■ Exercise brief
Go through the data and copy each line that holds "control".

■ Given entries
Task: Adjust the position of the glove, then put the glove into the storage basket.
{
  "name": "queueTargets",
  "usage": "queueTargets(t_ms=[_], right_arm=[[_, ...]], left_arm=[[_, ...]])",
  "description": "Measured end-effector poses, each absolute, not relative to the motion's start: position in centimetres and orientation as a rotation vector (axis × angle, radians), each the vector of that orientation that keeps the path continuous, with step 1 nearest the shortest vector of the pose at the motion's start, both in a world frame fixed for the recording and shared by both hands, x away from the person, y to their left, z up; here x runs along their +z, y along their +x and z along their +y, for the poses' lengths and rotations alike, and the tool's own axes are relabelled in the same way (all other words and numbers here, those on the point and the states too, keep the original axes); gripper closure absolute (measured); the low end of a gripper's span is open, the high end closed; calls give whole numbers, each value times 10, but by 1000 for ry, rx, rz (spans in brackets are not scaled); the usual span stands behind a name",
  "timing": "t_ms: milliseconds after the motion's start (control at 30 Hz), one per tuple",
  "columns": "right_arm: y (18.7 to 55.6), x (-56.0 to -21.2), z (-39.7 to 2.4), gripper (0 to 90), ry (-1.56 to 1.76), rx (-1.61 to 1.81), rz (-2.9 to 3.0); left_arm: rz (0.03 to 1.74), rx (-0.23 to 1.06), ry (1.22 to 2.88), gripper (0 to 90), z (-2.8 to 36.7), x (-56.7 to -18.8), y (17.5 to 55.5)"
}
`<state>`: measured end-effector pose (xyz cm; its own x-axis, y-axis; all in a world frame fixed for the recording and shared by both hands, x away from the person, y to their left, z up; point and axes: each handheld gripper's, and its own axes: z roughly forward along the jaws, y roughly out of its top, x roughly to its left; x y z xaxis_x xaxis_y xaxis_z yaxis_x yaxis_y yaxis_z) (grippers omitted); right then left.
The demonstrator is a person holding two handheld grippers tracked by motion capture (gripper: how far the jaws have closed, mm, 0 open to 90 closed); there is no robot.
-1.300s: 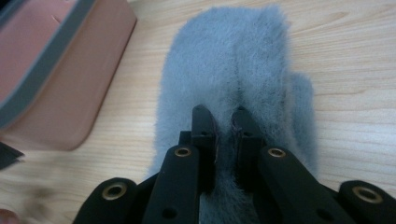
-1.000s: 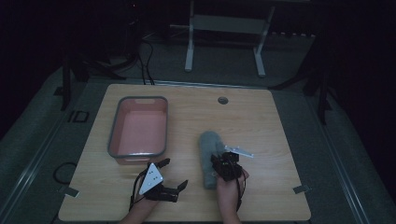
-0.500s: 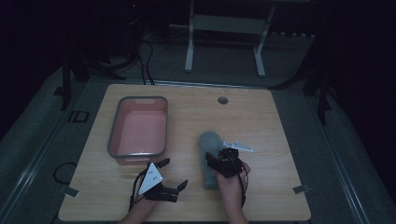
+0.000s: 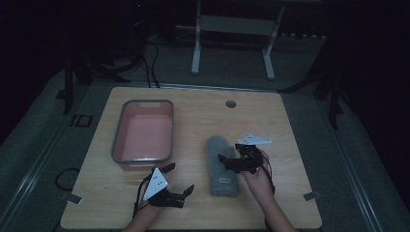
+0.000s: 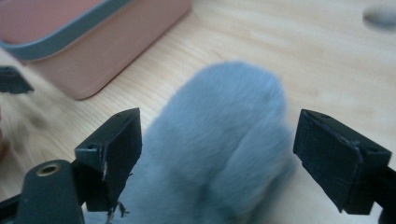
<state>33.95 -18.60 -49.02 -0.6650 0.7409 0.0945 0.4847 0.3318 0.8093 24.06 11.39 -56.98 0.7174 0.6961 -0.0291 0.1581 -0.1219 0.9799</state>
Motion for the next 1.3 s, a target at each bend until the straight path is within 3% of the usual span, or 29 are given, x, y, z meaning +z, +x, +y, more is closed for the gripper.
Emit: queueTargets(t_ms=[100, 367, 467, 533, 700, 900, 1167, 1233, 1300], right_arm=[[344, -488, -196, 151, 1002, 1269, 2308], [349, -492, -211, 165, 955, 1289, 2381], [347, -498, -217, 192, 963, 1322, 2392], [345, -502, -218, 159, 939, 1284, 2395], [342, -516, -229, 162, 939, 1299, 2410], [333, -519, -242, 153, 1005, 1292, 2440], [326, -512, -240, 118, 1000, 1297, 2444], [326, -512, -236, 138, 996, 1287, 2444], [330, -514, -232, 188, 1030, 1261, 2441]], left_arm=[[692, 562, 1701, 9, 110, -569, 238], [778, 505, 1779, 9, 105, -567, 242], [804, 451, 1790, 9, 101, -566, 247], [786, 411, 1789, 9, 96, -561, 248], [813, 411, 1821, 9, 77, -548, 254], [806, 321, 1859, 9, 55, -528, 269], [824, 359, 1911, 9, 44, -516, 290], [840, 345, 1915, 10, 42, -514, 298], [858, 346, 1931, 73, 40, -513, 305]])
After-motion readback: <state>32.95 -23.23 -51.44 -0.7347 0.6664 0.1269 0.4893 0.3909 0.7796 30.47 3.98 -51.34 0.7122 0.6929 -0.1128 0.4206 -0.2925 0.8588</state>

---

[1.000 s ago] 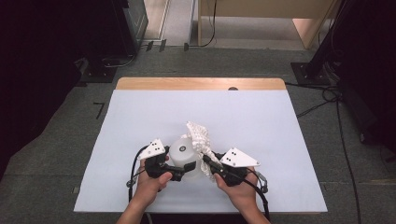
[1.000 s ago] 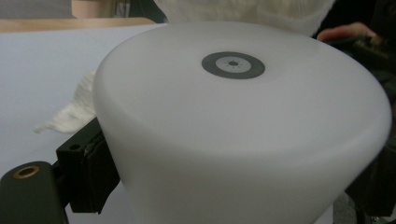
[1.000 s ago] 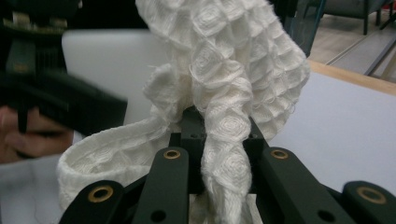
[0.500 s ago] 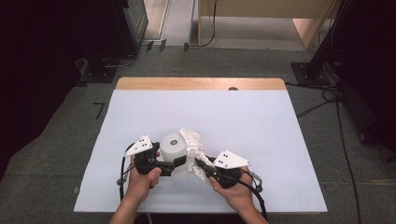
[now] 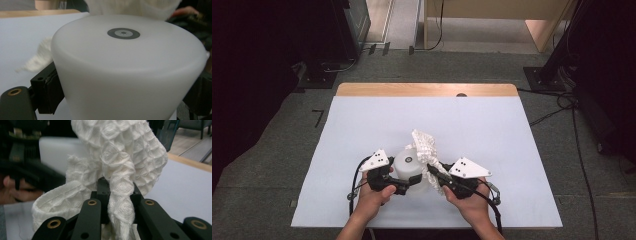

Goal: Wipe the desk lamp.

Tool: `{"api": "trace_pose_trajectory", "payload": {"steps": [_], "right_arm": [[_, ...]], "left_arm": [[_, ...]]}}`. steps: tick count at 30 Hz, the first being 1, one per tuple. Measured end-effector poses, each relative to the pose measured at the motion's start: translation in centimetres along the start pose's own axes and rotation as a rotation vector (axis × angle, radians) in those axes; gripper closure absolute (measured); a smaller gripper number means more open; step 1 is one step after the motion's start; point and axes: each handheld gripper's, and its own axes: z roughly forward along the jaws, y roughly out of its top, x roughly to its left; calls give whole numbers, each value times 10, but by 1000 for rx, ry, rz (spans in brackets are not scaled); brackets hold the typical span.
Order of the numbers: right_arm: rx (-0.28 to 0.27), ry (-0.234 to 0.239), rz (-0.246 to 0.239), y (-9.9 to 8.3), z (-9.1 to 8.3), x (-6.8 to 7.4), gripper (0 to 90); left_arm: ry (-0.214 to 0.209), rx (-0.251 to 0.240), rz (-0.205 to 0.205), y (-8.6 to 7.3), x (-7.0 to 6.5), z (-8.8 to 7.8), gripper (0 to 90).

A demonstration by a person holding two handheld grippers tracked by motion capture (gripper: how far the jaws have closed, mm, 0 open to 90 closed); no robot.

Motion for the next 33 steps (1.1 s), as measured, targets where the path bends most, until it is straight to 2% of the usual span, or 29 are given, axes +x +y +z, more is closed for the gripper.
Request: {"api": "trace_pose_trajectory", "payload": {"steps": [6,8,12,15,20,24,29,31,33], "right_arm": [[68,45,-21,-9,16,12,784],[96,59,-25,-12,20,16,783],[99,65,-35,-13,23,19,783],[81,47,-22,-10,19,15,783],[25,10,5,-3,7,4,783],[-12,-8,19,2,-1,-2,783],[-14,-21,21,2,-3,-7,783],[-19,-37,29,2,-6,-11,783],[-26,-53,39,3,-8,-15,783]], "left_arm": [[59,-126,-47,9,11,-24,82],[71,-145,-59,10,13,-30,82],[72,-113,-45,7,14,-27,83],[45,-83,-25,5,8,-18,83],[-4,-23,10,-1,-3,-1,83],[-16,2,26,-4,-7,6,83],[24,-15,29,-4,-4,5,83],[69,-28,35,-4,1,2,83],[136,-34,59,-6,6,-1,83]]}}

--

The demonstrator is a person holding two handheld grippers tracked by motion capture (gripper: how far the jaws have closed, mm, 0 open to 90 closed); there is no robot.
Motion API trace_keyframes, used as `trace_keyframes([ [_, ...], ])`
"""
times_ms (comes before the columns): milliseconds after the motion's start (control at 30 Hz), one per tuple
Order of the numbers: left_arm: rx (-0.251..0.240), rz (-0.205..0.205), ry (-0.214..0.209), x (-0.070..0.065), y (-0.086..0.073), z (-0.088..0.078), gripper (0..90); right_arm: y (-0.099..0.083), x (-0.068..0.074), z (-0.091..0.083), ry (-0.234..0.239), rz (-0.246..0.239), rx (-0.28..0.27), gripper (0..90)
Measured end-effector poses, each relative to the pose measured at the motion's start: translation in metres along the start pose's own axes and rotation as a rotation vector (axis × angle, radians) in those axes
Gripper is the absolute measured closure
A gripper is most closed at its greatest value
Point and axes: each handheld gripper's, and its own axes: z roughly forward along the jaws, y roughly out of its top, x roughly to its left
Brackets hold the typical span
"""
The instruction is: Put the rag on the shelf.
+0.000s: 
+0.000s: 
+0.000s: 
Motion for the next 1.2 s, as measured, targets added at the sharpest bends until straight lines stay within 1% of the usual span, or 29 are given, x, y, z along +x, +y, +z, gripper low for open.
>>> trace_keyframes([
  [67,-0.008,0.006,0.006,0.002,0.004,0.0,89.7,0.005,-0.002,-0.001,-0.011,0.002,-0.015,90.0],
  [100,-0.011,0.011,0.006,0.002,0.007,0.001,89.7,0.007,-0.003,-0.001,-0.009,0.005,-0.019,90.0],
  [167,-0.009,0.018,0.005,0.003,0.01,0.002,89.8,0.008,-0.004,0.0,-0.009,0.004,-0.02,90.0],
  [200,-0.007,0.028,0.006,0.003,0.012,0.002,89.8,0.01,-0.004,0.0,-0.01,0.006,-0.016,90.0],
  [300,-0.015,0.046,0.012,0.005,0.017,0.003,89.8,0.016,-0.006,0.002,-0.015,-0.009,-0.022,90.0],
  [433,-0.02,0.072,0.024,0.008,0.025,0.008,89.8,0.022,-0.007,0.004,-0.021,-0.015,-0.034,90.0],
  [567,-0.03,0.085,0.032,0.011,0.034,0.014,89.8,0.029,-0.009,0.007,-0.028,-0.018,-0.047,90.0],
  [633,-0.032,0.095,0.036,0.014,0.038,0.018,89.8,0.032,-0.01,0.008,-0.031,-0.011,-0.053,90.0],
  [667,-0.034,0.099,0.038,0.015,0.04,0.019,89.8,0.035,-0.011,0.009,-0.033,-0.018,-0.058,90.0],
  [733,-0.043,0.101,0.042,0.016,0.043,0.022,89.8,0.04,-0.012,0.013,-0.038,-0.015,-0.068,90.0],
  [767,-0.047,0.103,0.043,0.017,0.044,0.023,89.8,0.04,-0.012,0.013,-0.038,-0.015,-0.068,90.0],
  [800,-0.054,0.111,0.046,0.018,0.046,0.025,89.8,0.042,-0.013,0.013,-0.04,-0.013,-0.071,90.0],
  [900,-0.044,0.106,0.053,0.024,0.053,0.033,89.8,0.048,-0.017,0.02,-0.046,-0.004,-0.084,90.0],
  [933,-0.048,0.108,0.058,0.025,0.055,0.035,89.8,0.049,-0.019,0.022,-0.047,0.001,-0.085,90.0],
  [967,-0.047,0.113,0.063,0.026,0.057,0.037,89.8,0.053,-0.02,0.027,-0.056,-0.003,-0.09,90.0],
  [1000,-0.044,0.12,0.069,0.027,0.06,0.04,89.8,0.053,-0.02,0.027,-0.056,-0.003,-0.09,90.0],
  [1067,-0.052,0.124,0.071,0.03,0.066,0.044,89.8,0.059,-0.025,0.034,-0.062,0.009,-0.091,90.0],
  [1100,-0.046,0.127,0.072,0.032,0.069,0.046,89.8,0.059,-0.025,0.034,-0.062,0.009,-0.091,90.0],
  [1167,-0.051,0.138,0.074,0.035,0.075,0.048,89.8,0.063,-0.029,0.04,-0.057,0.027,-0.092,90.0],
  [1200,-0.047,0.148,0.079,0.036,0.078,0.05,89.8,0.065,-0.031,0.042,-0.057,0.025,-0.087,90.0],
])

■ Response box
  "timing": "t_ms: milliseconds after the motion's start (control at 30 Hz), one per tuple",
times_ms (comes before the columns): milliseconds after the motion's start (control at 30 Hz), one per tuple

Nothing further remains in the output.